Figure 2. Coding regions of simple and complex retrovirus genomes. The provirus is presented in each case and is bracketed by LTR. Each box under this represents an open reading frame, within which horizontal arrows denote the initiation codon. Dotted lines designate coding regions joined by splicing events. The retroviral protease (pro) can exist as a component of the gag or pol open reading frames or in an independent reading frame.

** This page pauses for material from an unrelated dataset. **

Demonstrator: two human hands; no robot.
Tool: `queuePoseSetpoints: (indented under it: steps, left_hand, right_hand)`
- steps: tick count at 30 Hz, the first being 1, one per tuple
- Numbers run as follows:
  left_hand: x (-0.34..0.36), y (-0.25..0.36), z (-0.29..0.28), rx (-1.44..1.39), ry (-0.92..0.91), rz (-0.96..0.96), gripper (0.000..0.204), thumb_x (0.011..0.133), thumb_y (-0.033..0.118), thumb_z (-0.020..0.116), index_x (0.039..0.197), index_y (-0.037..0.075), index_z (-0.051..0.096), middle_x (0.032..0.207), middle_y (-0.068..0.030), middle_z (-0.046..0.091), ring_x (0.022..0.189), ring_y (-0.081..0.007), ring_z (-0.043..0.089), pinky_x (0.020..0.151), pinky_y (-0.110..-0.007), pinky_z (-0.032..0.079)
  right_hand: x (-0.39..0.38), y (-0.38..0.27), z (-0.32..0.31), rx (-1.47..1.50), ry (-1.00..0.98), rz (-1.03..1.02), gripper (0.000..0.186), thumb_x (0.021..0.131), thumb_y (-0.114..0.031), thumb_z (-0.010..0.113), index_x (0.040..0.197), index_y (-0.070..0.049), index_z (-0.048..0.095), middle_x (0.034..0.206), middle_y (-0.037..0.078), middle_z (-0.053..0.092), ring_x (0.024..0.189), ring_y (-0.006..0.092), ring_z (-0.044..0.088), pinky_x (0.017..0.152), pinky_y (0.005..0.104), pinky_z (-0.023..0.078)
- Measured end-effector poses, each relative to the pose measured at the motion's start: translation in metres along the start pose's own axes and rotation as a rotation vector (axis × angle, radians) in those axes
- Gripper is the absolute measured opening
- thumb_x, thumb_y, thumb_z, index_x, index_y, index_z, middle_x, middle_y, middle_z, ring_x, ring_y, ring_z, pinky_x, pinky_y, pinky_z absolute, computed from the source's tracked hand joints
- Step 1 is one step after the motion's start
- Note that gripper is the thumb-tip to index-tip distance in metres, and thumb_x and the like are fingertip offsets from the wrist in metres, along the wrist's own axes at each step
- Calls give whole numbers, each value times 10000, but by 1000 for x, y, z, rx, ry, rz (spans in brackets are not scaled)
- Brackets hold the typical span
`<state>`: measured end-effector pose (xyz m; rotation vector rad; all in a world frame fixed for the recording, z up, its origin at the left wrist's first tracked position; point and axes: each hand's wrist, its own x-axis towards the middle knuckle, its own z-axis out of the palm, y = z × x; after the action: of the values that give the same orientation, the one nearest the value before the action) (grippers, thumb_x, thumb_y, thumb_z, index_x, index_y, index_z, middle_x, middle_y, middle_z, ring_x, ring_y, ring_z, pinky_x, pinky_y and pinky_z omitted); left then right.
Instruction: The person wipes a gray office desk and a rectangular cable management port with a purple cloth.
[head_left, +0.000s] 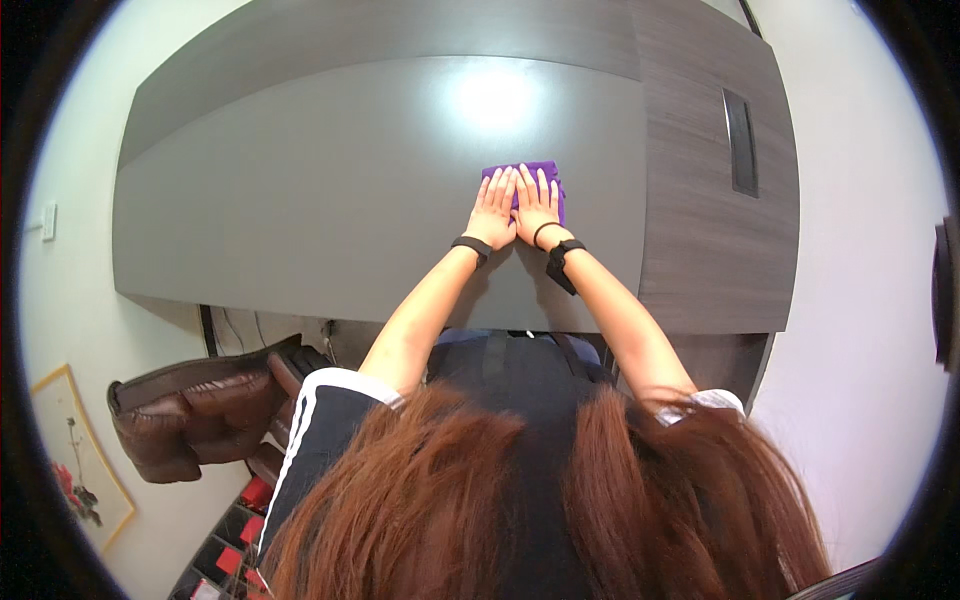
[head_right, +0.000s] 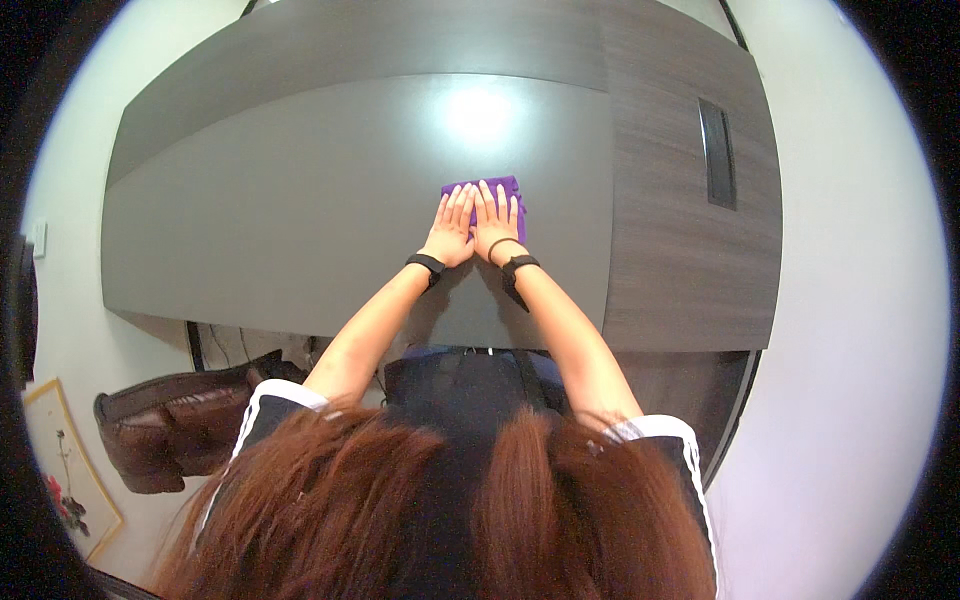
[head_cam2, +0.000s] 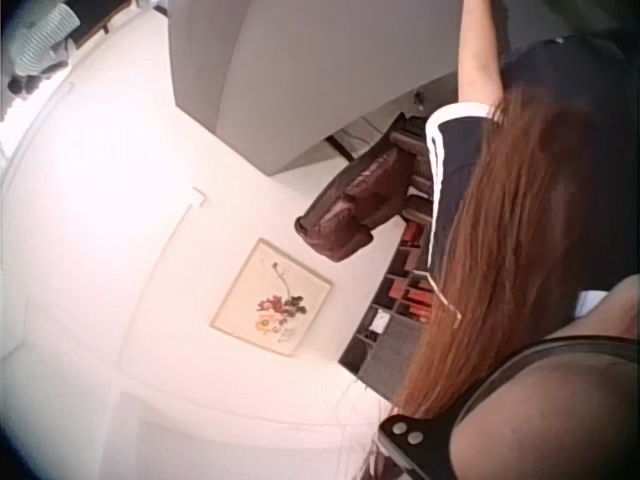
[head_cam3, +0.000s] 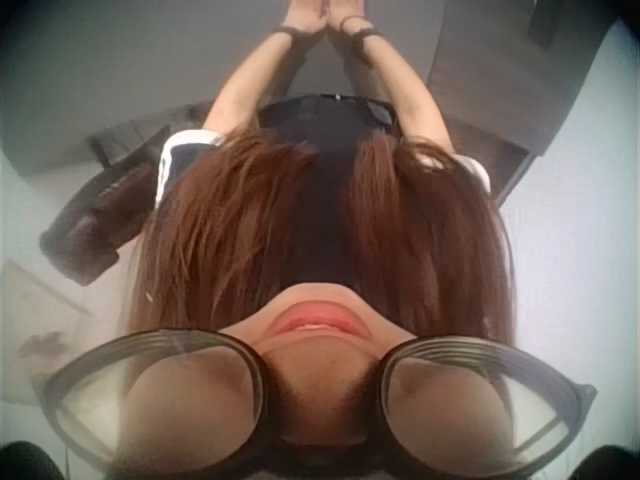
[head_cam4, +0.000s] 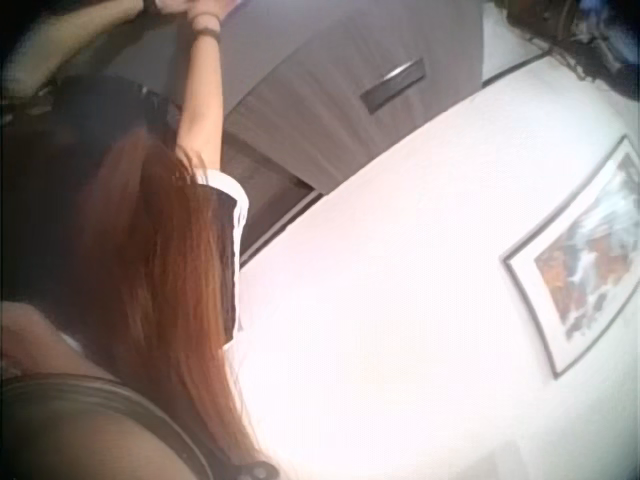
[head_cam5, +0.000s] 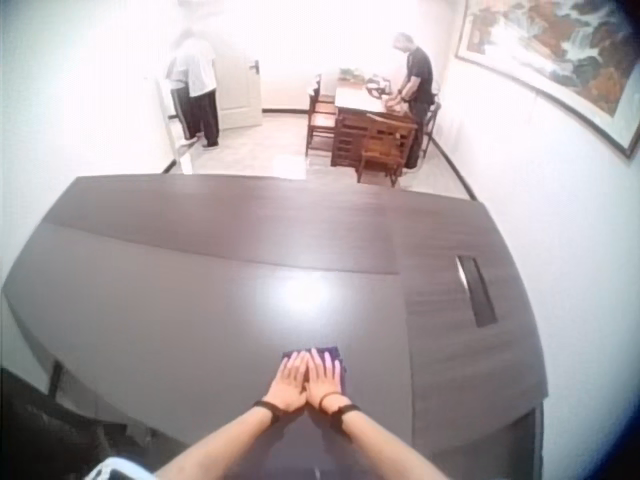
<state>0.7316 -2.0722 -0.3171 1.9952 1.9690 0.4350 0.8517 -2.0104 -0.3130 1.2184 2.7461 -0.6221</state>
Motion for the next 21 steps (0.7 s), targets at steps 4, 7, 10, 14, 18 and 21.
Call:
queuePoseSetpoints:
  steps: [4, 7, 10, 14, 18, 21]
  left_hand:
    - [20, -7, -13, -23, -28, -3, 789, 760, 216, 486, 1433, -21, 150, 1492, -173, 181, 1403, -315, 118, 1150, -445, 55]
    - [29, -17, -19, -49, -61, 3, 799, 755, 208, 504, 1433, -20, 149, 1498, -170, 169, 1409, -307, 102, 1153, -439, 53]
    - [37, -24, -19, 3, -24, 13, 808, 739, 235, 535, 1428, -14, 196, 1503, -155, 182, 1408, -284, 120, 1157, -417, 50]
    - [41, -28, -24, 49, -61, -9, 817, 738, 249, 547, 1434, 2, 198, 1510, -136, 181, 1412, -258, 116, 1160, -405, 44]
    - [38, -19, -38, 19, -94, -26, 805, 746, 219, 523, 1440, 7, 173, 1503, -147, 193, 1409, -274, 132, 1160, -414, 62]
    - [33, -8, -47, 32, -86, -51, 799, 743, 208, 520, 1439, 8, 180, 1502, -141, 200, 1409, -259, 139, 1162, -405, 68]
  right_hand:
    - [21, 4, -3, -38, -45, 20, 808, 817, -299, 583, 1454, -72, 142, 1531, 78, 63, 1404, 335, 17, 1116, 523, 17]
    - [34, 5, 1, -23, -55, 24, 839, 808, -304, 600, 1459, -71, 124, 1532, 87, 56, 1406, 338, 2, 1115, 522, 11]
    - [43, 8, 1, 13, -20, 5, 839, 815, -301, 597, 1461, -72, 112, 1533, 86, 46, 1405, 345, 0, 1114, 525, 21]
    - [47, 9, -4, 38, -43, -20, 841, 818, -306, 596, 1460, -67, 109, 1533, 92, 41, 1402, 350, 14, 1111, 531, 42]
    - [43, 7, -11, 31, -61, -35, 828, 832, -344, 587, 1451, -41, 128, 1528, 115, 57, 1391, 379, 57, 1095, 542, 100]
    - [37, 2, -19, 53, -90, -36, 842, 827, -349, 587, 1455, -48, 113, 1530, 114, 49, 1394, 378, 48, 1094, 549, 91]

Counterparts to HIV Tat and Rev proteins have been detected in most, if not all, lentiviruses. In the HTLV-BLV class the Tat counterpart, Tax, fulfills a similar role of transcriptional activation but through an alternative mechanism. Rather than interacting with a control element located in the RNA transcript, the target of Tax action is a segment of the retroviral promoter that contains three 21-bp repeat elements. Current evidence suggests that Tax does not interact directly with these motifs but rather with a member of the cyclic AMP response (CREB) family, which shares the same recognition element on the LTR promoter, thereby stimulating host transcriptional machinery. In contrast to Tax, HTLV Rex functions similar to the lentiviral proteins, in this case interacting with its RxRE target sequence on nascent viral RNA to control the levels of singly and multiply spliced transcripts in the cytoplasm. Of the several bel genes (between env and LTR) described for spumaviruses, the best characterized is the bell product, which functions analogously to HTLV Tax.